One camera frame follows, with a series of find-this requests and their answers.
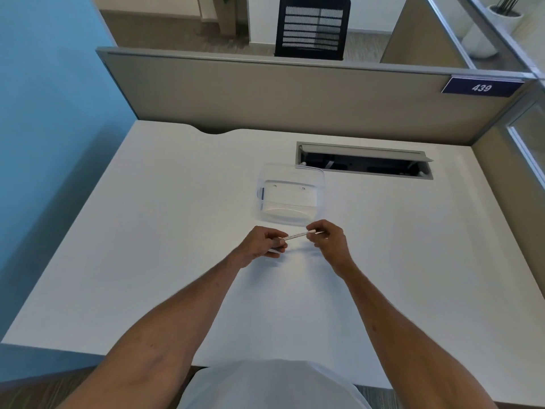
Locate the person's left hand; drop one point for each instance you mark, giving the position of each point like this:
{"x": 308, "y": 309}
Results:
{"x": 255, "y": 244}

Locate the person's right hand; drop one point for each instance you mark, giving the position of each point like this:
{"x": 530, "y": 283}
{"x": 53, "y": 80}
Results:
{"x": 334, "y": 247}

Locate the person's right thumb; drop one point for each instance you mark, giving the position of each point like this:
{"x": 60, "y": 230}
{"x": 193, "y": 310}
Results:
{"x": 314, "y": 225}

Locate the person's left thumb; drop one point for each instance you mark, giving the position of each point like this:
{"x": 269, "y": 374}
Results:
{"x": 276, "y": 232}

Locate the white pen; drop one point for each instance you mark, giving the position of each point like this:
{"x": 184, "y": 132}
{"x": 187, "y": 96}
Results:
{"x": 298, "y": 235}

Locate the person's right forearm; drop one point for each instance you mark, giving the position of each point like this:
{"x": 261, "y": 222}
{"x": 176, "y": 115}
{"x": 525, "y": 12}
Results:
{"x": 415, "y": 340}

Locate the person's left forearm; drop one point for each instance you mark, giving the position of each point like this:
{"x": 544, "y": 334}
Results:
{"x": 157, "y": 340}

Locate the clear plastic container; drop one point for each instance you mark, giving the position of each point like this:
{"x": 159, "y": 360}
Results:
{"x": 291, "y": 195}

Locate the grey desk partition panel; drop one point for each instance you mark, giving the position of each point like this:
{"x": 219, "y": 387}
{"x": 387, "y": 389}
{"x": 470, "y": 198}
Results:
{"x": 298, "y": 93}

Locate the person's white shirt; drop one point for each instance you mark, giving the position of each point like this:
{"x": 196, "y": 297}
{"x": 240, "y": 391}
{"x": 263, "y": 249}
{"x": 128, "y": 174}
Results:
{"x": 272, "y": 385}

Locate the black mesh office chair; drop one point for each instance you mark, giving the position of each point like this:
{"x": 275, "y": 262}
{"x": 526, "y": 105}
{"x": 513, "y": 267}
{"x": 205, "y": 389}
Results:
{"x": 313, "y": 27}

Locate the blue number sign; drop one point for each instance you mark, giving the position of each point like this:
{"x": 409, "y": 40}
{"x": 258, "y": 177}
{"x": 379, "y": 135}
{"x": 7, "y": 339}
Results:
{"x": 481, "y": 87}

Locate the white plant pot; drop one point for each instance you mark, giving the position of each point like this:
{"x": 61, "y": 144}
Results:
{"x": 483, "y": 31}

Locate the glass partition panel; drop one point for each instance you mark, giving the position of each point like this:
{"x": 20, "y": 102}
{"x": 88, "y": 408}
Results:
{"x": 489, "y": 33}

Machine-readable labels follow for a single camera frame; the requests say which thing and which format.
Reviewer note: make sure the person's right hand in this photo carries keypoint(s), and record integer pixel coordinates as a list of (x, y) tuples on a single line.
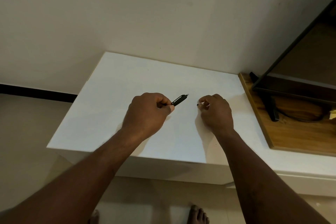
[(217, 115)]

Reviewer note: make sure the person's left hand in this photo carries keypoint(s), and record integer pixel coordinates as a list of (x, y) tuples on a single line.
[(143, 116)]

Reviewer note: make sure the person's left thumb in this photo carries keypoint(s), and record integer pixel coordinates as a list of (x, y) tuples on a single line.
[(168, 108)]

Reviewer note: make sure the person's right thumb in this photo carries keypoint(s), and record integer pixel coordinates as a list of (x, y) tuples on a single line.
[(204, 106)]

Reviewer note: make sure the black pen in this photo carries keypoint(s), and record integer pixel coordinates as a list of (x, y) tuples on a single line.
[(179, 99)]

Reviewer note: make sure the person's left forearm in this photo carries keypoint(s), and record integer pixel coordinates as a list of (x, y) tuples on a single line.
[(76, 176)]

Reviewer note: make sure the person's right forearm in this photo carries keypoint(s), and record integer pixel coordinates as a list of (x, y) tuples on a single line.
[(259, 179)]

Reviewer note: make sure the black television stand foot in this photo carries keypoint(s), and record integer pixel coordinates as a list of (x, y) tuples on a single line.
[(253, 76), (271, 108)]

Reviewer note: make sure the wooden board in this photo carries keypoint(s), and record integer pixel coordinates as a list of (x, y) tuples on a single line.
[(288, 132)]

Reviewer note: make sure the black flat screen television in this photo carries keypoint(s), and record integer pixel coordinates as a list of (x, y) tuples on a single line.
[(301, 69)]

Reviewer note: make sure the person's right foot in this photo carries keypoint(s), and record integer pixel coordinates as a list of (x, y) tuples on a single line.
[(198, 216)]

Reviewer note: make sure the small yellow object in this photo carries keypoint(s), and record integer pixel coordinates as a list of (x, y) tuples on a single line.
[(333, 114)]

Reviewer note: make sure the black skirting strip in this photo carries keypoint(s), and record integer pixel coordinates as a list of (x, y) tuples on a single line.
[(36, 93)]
=-=-=
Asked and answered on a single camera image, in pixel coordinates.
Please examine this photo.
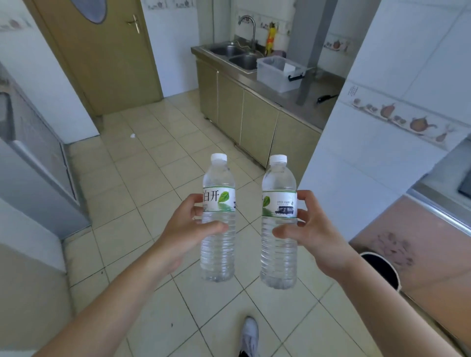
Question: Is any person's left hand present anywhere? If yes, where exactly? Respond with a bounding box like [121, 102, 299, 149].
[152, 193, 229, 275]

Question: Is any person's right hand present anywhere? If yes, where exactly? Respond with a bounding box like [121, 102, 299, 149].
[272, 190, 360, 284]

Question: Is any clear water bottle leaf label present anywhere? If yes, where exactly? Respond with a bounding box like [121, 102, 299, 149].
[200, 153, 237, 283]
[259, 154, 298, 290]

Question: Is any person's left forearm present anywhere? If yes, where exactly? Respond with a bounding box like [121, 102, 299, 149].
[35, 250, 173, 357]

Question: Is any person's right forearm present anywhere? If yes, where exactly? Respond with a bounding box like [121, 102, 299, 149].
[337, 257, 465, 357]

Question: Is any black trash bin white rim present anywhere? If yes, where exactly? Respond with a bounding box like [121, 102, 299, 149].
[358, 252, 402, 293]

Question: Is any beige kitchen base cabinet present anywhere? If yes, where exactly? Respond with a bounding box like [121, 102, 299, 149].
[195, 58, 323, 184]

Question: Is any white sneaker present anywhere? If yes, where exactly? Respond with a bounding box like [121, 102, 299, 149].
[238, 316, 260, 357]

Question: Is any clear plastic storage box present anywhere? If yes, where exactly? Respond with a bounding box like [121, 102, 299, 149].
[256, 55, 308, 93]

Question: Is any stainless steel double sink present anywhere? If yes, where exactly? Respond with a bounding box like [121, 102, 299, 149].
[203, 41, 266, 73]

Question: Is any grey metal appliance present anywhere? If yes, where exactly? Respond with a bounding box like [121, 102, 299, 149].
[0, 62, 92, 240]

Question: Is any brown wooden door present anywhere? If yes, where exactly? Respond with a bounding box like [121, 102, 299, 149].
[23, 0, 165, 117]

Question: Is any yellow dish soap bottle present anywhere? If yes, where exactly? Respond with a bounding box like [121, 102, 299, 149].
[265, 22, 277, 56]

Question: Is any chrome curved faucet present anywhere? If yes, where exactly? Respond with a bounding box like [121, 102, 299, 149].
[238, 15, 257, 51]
=-=-=
- [Task] What lines in the material above contain the word "frame"? Copy them out.

- [Final answer]
One camera frame follows, with a series of find-this requests and their answers.
Machine-readable labels follow for a single camera frame; the requests say which thing and which format.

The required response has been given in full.